LeapLabTHU / MLLA

Official repository of MLLA
127 stars 4 forks source link

Demystify Mamba in Vision: A Linear Attention Perspective

This repo contains the official PyTorch code and pre-trained models for Mamba-Like Linear Attention (MLLA).

Abstract

Mamba is an effective state space model with linear computation complexity. It has recently shown impressive efficiency in dealing with high-resolution inputs across various vision tasks. In this paper, we reveal that the powerful Mamba model shares surprising similarities with linear attention Transformer, which typically underperform conventional Transformer in practice.
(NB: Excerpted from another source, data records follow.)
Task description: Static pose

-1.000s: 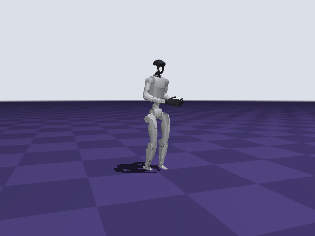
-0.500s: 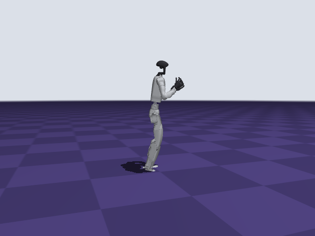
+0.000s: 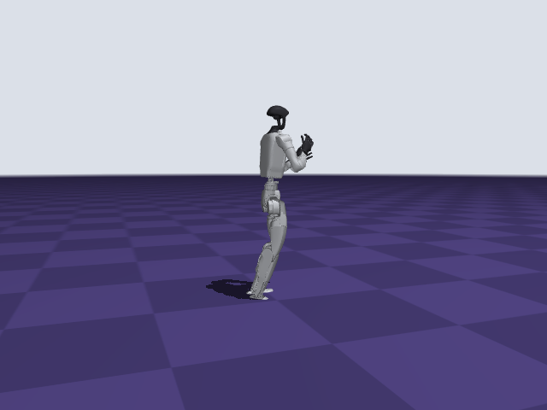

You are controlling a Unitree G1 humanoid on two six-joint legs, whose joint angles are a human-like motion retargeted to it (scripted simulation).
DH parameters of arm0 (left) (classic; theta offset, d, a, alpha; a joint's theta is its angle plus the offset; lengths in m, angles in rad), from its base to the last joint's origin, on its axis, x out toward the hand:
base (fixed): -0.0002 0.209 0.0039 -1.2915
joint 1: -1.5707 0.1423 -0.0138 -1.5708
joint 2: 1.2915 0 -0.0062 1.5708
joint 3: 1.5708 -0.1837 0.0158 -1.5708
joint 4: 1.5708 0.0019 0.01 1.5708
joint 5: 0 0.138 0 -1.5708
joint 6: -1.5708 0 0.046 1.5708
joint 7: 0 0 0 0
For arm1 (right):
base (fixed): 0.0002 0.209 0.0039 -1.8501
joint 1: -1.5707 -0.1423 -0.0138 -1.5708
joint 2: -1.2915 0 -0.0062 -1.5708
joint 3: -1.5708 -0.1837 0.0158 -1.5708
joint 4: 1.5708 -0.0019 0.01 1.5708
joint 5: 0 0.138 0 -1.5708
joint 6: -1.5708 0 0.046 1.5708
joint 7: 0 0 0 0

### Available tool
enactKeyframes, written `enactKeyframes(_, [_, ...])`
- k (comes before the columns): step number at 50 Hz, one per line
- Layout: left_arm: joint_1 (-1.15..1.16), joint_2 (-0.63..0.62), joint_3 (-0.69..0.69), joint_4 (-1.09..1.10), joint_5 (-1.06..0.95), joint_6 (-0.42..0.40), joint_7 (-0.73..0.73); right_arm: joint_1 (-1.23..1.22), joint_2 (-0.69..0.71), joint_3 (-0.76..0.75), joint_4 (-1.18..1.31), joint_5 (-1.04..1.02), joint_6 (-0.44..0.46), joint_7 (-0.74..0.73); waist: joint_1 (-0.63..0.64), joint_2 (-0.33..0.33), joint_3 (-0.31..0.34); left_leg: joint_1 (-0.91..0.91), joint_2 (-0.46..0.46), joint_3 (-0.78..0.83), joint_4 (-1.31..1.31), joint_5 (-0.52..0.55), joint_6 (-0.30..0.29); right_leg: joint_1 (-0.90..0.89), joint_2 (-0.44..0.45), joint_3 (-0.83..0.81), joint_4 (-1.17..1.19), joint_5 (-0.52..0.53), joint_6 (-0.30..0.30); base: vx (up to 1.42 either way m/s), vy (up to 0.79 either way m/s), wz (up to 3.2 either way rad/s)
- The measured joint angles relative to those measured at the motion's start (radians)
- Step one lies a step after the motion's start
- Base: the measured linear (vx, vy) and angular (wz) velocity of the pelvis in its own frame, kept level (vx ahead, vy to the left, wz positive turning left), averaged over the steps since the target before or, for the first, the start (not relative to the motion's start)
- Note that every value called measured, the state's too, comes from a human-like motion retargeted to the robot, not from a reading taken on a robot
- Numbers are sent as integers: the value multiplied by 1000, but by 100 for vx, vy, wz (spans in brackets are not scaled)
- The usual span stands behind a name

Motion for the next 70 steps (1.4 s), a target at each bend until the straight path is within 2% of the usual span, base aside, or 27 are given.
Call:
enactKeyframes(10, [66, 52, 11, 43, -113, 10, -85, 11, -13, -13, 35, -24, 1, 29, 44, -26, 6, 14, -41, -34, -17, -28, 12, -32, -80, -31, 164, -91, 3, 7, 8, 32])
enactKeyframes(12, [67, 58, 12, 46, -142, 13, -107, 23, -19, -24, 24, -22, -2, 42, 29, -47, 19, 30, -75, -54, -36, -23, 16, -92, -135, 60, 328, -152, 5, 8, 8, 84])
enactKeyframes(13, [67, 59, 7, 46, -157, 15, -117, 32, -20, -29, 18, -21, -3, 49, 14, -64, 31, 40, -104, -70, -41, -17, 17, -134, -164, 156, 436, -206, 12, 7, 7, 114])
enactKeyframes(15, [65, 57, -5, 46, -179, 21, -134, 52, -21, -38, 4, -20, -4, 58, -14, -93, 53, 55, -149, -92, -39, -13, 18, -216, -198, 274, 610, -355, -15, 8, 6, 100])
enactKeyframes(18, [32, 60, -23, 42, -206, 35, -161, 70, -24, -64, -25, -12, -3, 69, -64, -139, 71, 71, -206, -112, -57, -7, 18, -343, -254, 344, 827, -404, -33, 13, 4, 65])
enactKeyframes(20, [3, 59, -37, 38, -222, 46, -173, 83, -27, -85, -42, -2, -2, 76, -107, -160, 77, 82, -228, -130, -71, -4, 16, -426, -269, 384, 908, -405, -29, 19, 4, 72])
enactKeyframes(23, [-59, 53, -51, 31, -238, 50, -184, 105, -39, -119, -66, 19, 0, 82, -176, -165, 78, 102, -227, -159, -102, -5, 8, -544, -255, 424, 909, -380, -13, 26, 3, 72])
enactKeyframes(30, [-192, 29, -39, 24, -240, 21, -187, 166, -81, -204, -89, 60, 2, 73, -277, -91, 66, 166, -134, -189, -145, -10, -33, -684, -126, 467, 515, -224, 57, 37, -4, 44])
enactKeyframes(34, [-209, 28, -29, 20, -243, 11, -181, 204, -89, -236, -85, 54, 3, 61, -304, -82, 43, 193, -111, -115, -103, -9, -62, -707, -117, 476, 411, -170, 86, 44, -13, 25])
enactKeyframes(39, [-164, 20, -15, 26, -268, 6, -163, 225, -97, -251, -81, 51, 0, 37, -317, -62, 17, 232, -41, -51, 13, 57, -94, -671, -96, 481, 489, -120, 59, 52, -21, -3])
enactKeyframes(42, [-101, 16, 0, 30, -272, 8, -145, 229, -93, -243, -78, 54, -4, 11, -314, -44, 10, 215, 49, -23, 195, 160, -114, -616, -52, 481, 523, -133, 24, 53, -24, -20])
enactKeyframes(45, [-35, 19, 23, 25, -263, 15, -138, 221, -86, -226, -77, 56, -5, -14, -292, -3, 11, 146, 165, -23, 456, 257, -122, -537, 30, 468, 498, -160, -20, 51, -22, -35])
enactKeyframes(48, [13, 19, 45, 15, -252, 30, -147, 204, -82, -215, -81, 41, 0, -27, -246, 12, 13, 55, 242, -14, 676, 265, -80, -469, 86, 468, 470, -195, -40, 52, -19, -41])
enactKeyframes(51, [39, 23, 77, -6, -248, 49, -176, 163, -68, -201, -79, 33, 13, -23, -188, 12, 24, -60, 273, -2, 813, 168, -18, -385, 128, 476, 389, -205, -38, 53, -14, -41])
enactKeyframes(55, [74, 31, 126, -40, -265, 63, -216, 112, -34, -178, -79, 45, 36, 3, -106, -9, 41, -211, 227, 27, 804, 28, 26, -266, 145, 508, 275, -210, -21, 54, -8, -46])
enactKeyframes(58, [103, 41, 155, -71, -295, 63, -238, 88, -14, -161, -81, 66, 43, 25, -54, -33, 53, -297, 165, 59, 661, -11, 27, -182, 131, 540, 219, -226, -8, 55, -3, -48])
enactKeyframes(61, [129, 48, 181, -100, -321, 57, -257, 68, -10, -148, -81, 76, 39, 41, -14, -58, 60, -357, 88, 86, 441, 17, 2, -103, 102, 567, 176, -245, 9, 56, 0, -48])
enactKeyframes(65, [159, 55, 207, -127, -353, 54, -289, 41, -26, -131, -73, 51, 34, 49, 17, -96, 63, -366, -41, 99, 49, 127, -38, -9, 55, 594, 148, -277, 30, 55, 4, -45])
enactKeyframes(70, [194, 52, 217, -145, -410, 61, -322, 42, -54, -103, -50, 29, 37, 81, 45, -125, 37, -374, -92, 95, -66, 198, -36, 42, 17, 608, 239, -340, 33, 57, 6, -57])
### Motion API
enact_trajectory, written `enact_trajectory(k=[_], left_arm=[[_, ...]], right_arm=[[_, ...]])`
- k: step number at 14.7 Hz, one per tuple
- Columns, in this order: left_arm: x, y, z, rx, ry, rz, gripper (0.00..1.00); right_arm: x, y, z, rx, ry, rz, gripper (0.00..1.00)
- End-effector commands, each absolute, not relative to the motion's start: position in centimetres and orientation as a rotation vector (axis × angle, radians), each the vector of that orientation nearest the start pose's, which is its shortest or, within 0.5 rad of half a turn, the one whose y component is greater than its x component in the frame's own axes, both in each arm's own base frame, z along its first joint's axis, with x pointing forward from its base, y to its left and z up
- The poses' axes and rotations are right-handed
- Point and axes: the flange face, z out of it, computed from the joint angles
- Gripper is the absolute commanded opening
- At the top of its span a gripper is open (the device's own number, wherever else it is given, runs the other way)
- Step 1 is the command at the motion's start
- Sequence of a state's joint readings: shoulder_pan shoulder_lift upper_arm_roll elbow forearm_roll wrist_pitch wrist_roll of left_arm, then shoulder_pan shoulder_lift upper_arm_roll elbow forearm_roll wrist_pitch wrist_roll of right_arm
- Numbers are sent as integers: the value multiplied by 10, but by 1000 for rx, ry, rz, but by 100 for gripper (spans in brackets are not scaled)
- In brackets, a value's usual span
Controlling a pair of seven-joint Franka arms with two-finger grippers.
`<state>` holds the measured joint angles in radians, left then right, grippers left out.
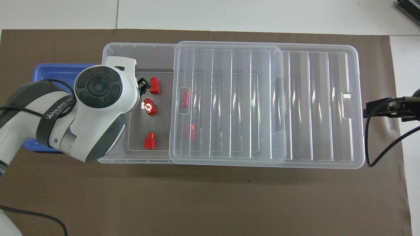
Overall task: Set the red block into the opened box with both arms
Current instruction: 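Withdraw the left gripper back to the blue tray edge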
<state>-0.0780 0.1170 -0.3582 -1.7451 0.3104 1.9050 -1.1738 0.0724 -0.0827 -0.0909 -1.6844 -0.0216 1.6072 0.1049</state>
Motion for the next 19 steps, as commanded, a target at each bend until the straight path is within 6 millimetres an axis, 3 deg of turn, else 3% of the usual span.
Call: enact_trajectory(k=[1,4,8,9,10,13,14,19], left_arm=[[572,-169,561,-2874,-782,-215,100],[571,-76,603,-3013,-660,-123,100],[547,-2,626,-3008,-475,-34,100],[542,10,629,-3015,-402,-8,100],[540,9,633,-3017,-381,-22,100],[539,-30,634,-3046,-276,-69,100],[537,-43,633,-3048,-248,-68,100],[539,-47,633,-3074,-109,-109,100]], right_arm=[[528,-13,619,-3126,213,-6,100],[528,-13,618,-3126,213,-8,100],[528,-14,618,-3127,213,-18,99],[529,-14,618,-3127,211,-25,90],[530,-16,617,-3129,204,-23,71],[533,-22,613,-3137,124,-50,8],[536,-28,609,-3138,119,-57,0],[548,-61,593,-3156,9,-126,0]])
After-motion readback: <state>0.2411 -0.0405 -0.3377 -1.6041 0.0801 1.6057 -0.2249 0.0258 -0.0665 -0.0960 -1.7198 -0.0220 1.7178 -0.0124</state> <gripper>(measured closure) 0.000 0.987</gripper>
By exploring the similarities and disparities between the effective Mamba and subpar linear attention Transformer, we provide comprehensive analyses to demystify the key factors behind Mamba's success. Specifically, we reformulate the selective state space model and linear attention within a unified formulation, rephrasing Mamba as a variant of linear attention Transformer with six major distinctions: input gate, forget gate, shortcut, no attention normalization, single-head, and modified block design. For each design, we meticulously analyze its pros and cons, and empirically evaluate its impact on model performance in vision tasks. Interestingly, the results highlight the forget gate and block design as the core contributors to Mamba's success, while the other four designs are less crucial. Based on these findings, we propose a Mamba-Like Linear Attention (MLLA) model by incorporating the merits of these two key designs into linear attention. The resulting model outperforms various vision Mamba models in both image classification and high-resolution dense prediction tasks, while enjoying parallelizable computation and fast inference speed.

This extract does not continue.